• How to complete this task
In the listing beneath this line, copy exactly the lines starting with the one containing "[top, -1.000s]" and going on through the one containing "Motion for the".

——

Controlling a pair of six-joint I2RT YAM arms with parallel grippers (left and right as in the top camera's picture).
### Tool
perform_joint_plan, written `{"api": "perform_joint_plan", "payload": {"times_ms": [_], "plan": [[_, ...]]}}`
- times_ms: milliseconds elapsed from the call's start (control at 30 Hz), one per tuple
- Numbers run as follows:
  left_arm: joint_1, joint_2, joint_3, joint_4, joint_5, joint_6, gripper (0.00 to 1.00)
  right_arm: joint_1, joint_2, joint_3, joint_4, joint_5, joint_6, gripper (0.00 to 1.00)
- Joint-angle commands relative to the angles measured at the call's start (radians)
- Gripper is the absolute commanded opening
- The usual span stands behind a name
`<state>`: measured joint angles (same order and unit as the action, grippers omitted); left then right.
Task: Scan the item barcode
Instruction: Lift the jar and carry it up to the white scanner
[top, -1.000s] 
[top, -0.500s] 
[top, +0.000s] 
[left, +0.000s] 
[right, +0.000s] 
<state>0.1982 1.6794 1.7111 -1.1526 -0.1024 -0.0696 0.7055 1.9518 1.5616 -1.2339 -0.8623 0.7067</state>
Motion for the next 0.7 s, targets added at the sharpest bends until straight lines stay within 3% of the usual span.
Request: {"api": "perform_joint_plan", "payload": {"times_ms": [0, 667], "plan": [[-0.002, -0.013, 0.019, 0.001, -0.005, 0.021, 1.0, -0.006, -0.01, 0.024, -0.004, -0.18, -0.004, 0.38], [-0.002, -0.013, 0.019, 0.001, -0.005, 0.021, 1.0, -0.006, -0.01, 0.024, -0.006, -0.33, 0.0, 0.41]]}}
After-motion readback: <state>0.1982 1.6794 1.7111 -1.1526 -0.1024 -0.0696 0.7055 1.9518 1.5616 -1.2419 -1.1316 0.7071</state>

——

• Exercise result
[top, -1.000s] 
[top, -0.500s] 
[top, +0.000s] 
[left, +0.000s] 
[right, +0.000s] 
<state>0.1982 1.6794 1.7111 -1.1526 -0.1024 -0.0696 0.7055 1.9518 1.5616 -1.2339 -0.8623 0.7067</state>
Motion for the next 0.7 s, targets added at the sharpest bends until straight lines stay within 3% of the usual span.

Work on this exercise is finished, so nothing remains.